European Climate Law – real changes or postponed future?
Keywords:European Climate Law, European Green Deal, EU climate governance
One cannot question the scientific evidence of the deterioration of the planet’s environmental quality and the global climate emergency. The apparent growth of denialism in the climate debate does not bring anything positive. The European Green Deal (“EGD”) appeared as a consolidated strategy to fight climate change, but the world is not the same as it was in December 2019. Even before the COVID-19 crisis, there were doubts about the viability of such a powerful political and financial investment. As we try to deal with the fallout of the COVID-19 pandemic and guide our economies to recovery, risks of diversion or misuse of these environmental funds seemed possible. Fortunately, environmental common sense seems to have prevailed.
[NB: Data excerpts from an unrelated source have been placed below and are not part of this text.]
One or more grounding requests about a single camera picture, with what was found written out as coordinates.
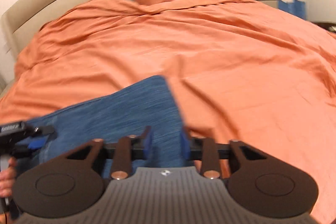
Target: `copper screw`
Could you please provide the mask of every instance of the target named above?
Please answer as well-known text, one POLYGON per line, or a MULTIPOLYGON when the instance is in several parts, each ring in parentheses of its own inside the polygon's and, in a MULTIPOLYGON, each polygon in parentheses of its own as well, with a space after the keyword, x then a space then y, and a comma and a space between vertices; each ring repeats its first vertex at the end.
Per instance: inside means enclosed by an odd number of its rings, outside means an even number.
POLYGON ((123 180, 128 177, 128 174, 124 171, 115 171, 111 174, 111 177, 116 180, 123 180))
POLYGON ((206 171, 203 175, 207 179, 218 179, 221 176, 221 174, 215 170, 206 171))

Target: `folded blue garment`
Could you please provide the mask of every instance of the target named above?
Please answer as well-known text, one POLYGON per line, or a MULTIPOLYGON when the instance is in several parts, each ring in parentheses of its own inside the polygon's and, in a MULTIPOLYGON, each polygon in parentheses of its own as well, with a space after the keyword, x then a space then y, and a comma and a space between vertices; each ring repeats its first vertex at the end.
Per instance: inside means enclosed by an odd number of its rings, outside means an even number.
MULTIPOLYGON (((134 168, 188 165, 181 156, 182 119, 161 76, 147 78, 112 95, 72 105, 28 123, 34 126, 51 124, 58 137, 47 143, 33 159, 21 161, 19 172, 93 138, 117 142, 123 136, 141 134, 147 125, 154 130, 152 153, 147 161, 134 162, 134 168)), ((103 177, 108 176, 110 165, 111 160, 108 160, 103 177)))

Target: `finger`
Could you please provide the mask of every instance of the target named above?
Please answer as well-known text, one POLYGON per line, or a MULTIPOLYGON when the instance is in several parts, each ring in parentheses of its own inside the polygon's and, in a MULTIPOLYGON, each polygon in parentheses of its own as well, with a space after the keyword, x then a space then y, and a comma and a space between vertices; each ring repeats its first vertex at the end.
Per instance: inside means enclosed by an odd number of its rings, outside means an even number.
POLYGON ((14 157, 11 157, 8 160, 8 163, 9 163, 9 166, 11 166, 11 167, 16 167, 17 166, 17 161, 16 161, 16 158, 14 158, 14 157))
POLYGON ((0 172, 0 180, 13 179, 15 177, 16 177, 16 170, 13 167, 10 167, 0 172))
POLYGON ((0 191, 0 198, 9 198, 12 195, 11 189, 4 189, 0 191))
POLYGON ((9 179, 9 180, 3 180, 0 182, 0 190, 12 188, 15 180, 9 179))

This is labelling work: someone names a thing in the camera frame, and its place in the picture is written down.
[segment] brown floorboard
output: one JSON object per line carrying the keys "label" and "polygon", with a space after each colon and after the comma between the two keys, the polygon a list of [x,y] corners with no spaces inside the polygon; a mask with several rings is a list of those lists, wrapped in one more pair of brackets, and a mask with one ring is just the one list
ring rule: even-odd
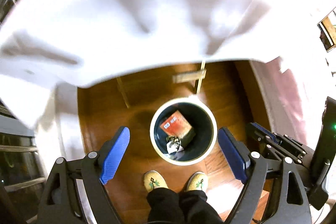
{"label": "brown floorboard", "polygon": [[[176,166],[153,149],[149,127],[155,111],[165,102],[192,94],[193,83],[173,84],[172,75],[197,70],[200,64],[157,68],[121,77],[130,103],[127,108],[116,79],[88,89],[78,89],[78,108],[86,152],[98,150],[119,126],[130,129],[130,144],[113,180],[106,185],[109,197],[126,224],[144,223],[149,213],[143,174],[157,170],[169,188],[181,191],[196,171],[209,176],[208,202],[225,219],[242,189],[218,144],[202,162]],[[199,99],[213,112],[217,127],[227,126],[237,140],[246,142],[245,124],[252,121],[249,103],[233,62],[206,64]]]}

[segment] person
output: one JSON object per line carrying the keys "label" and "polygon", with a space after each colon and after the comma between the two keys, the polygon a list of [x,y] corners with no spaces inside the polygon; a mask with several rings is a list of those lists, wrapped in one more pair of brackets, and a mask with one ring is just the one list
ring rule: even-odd
{"label": "person", "polygon": [[144,176],[151,206],[148,223],[223,224],[216,210],[207,203],[205,191],[208,177],[196,172],[189,179],[186,191],[179,195],[168,188],[164,178],[151,170]]}

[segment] black pants
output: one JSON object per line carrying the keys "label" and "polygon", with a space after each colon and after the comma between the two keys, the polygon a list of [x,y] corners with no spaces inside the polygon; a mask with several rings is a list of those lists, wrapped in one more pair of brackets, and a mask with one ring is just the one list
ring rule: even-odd
{"label": "black pants", "polygon": [[167,188],[148,193],[151,206],[148,222],[176,224],[223,224],[221,217],[207,203],[207,195],[200,190],[179,194]]}

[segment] slipper with green embroidery
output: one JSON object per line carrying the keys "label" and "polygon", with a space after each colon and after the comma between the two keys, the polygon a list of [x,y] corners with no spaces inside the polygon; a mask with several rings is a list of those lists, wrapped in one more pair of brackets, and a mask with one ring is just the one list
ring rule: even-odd
{"label": "slipper with green embroidery", "polygon": [[144,184],[147,192],[150,192],[156,188],[168,188],[167,183],[163,176],[159,172],[151,170],[144,176]]}
{"label": "slipper with green embroidery", "polygon": [[207,188],[208,188],[208,176],[203,172],[196,172],[190,178],[186,191],[201,190],[205,192]]}

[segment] trash can
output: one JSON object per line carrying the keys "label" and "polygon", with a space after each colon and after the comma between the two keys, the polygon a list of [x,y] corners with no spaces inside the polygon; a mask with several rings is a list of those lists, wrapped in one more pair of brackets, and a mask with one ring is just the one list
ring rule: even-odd
{"label": "trash can", "polygon": [[[194,128],[195,136],[183,151],[168,154],[167,134],[160,125],[177,110]],[[217,138],[217,124],[210,109],[198,98],[177,98],[156,111],[150,126],[150,137],[155,151],[164,160],[175,165],[192,165],[211,152]]]}

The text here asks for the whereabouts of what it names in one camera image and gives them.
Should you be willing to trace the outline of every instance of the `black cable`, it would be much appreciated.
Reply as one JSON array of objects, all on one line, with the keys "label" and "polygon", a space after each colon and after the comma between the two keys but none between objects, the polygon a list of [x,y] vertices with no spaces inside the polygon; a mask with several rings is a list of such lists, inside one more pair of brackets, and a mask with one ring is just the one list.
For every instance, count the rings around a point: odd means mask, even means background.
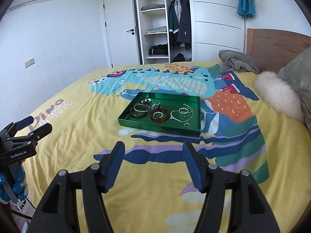
[{"label": "black cable", "polygon": [[28,219],[28,220],[31,220],[31,219],[32,219],[31,216],[24,215],[24,214],[19,213],[19,212],[15,211],[15,210],[12,210],[12,209],[11,209],[11,213],[14,214],[14,215],[23,217],[23,218],[25,218],[25,219]]},{"label": "black cable", "polygon": [[35,206],[32,205],[32,203],[30,202],[30,200],[28,200],[28,202],[30,203],[30,205],[34,208],[34,210],[36,210]]}]

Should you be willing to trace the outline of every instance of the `teal curtain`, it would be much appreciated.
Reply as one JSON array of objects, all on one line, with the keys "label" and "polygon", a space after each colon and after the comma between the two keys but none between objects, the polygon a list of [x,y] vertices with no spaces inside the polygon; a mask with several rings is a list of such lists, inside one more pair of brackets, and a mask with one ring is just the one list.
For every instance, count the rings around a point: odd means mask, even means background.
[{"label": "teal curtain", "polygon": [[238,0],[238,14],[243,18],[255,16],[253,0]]}]

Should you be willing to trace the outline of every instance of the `blue glove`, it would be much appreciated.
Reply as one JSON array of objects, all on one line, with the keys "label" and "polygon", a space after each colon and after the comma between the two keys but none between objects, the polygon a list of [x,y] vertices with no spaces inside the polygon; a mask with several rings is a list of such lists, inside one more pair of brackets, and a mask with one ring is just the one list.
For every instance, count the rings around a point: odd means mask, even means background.
[{"label": "blue glove", "polygon": [[[8,204],[10,202],[10,197],[2,186],[7,182],[7,178],[3,173],[0,173],[0,202],[3,204]],[[13,185],[13,192],[18,194],[18,198],[24,201],[28,195],[28,185],[26,183],[26,174],[23,165],[19,164],[16,172],[16,182]]]}]

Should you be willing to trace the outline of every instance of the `metallic green tray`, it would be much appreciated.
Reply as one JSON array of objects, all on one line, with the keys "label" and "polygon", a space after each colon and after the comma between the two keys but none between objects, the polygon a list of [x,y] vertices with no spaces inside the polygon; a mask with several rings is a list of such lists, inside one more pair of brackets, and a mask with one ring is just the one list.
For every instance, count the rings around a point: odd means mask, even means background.
[{"label": "metallic green tray", "polygon": [[[153,122],[150,118],[150,112],[141,118],[132,117],[130,109],[140,103],[145,98],[151,98],[151,103],[148,106],[152,106],[154,103],[160,103],[162,108],[167,108],[169,112],[173,110],[179,110],[184,107],[183,104],[187,104],[193,109],[193,117],[188,122],[189,128],[185,128],[184,123],[177,122],[175,120],[168,119],[163,123]],[[173,114],[174,117],[179,118],[180,114]],[[177,95],[177,94],[162,94],[162,93],[146,93],[140,92],[125,108],[122,114],[118,118],[121,126],[136,128],[140,130],[149,130],[160,133],[200,137],[201,133],[201,109],[200,98],[198,96]]]}]

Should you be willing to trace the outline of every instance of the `necklace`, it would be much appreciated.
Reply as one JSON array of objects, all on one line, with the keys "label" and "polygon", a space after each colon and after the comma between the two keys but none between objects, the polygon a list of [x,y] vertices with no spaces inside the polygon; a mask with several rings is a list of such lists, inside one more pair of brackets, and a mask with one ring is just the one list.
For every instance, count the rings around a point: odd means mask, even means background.
[{"label": "necklace", "polygon": [[[180,123],[187,123],[188,121],[190,121],[191,119],[192,119],[192,117],[193,117],[193,109],[190,107],[190,106],[188,106],[187,104],[183,104],[185,107],[187,107],[187,108],[180,108],[179,110],[174,110],[174,111],[172,111],[171,112],[171,120],[175,120],[175,121],[177,121],[177,122],[180,122]],[[191,115],[191,117],[188,119],[188,120],[185,120],[185,121],[181,121],[181,120],[179,120],[179,119],[177,119],[177,118],[175,118],[175,117],[173,117],[173,113],[175,113],[175,112],[178,112],[178,113],[180,113],[181,115],[180,115],[180,118],[181,119],[184,119],[185,118],[185,114],[192,114]]]}]

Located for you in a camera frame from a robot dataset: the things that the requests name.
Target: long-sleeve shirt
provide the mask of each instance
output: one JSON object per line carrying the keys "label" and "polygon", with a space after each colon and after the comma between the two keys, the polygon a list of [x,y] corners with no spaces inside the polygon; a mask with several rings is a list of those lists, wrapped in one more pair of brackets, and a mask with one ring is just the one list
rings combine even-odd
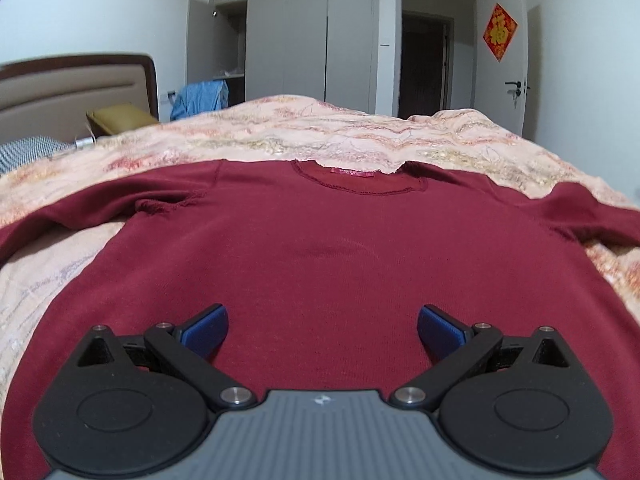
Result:
{"label": "long-sleeve shirt", "polygon": [[614,414],[600,463],[640,478],[640,328],[580,241],[640,245],[640,212],[578,184],[530,200],[487,177],[416,162],[354,173],[314,162],[214,161],[82,190],[0,230],[0,262],[50,227],[127,216],[51,303],[18,366],[2,419],[6,480],[47,465],[31,415],[81,337],[179,324],[223,303],[215,364],[268,388],[388,394],[430,362],[417,313],[433,303],[508,335],[541,325],[567,339]]}

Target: pink clothing tag
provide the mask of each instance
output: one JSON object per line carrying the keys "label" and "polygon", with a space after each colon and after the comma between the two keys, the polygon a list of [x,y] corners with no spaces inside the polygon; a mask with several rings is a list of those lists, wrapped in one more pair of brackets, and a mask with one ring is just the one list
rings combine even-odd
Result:
{"label": "pink clothing tag", "polygon": [[343,175],[351,175],[351,176],[364,176],[371,177],[375,176],[375,171],[356,171],[356,170],[343,170],[342,168],[331,168],[332,173],[340,173]]}

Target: brown headboard frame
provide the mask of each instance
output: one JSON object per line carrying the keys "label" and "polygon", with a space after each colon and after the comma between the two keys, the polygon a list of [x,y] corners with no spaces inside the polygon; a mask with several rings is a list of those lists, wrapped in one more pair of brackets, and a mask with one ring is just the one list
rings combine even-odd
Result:
{"label": "brown headboard frame", "polygon": [[63,70],[65,68],[128,64],[139,65],[144,69],[149,112],[157,119],[158,83],[156,82],[156,66],[153,59],[145,54],[79,54],[28,59],[0,66],[0,81],[23,75]]}

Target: dark doorway
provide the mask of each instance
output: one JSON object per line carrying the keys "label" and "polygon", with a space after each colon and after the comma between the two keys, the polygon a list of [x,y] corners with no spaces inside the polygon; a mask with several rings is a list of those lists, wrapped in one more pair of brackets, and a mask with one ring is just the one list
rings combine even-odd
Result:
{"label": "dark doorway", "polygon": [[402,15],[398,117],[433,115],[446,107],[449,23]]}

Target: shirt sleeve
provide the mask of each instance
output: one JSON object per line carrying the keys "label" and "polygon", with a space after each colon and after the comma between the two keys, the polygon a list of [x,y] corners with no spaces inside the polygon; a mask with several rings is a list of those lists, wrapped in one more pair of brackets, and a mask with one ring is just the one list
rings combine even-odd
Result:
{"label": "shirt sleeve", "polygon": [[598,200],[582,184],[561,182],[543,198],[529,198],[510,187],[498,186],[484,174],[447,171],[423,164],[428,176],[484,192],[515,206],[567,238],[586,242],[640,246],[640,211],[613,207]]}
{"label": "shirt sleeve", "polygon": [[130,217],[139,210],[161,210],[206,192],[214,185],[222,163],[217,160],[146,171],[96,184],[38,209],[0,229],[0,267],[56,225],[85,229],[116,217]]}

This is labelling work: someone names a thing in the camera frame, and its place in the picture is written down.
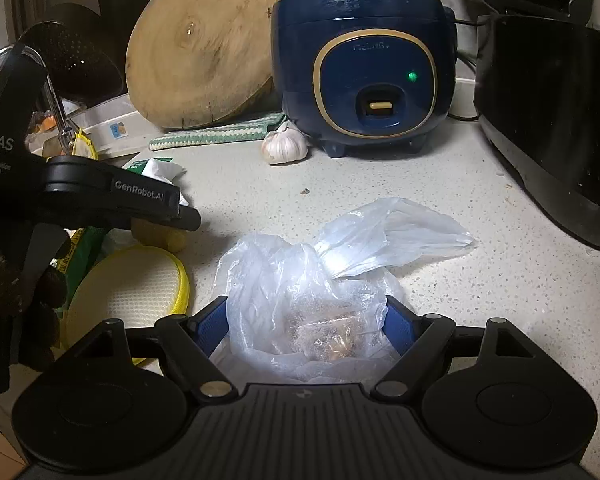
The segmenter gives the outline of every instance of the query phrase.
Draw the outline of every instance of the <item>rice cooker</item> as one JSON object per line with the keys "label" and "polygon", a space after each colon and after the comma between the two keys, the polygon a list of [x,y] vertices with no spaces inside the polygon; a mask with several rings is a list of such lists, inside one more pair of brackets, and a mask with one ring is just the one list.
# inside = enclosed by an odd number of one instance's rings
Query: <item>rice cooker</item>
{"label": "rice cooker", "polygon": [[329,156],[417,150],[448,113],[457,35],[440,0],[277,0],[271,31],[283,110]]}

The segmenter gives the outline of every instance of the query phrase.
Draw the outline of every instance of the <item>countertop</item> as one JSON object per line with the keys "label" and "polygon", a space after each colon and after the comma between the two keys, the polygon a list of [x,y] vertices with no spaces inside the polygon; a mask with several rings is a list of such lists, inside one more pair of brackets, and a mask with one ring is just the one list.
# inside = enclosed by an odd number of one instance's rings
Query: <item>countertop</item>
{"label": "countertop", "polygon": [[501,167],[474,124],[445,121],[418,156],[400,149],[269,166],[260,142],[144,150],[186,168],[175,183],[202,216],[178,257],[196,312],[213,298],[219,257],[242,235],[309,242],[321,225],[379,197],[451,215],[477,238],[468,255],[394,269],[416,312],[458,324],[511,320],[592,395],[598,428],[582,465],[600,478],[600,251],[556,227]]}

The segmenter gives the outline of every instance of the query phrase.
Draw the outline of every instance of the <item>food in plastic bag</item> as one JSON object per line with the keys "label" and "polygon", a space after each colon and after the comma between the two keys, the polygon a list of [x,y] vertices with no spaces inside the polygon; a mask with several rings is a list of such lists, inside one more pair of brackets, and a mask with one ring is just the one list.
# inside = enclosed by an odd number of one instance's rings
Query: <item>food in plastic bag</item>
{"label": "food in plastic bag", "polygon": [[238,387],[272,378],[371,386],[398,359],[381,330],[386,296],[405,301],[384,266],[455,256],[473,241],[452,218],[401,198],[329,222],[314,246],[245,236],[216,272],[230,344],[214,362]]}

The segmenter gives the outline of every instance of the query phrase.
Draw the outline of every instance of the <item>black colander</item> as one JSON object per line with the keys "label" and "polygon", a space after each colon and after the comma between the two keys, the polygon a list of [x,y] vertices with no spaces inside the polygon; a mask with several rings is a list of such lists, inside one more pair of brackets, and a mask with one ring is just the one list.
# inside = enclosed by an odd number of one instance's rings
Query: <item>black colander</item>
{"label": "black colander", "polygon": [[56,92],[66,99],[92,106],[124,88],[124,58],[102,18],[87,7],[51,7],[20,41],[40,53]]}

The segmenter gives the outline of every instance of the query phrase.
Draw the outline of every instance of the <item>wooden cutting board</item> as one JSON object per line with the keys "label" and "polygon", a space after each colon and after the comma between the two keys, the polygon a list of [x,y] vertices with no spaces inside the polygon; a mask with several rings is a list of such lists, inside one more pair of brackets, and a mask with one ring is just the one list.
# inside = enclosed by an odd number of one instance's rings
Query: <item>wooden cutting board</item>
{"label": "wooden cutting board", "polygon": [[126,50],[136,109],[168,128],[225,120],[272,89],[276,0],[151,0]]}
In an unforeseen but potentially happy marriage, the Recovery Plan for Europe and the EGD were united in their purposes and in their concrete action. The European Climate Law (“ECL”) is the first binding legal instrument born of the EGD. With a non-mishap-free preparation process, the final version provokes contradictory feelings. First, the perception that one could have gone further is inescapable. On the other hand, what is already acquired is relevant and Europe is unlikely to go back on this essential matter. There are innovations in the ECL that significantly altered the Commission’s original proposal, introducing new elements. But while some of these changes appear to have been forced by the new circumstances, others may be proof that Member States do not have the same predisposition to deal with the objectives of the EGD and the fight against climate change. The safest way to contradict this inclination is to strengthen the ECL as a key tool in the implementation of the European Union’s environmental and policy strategy.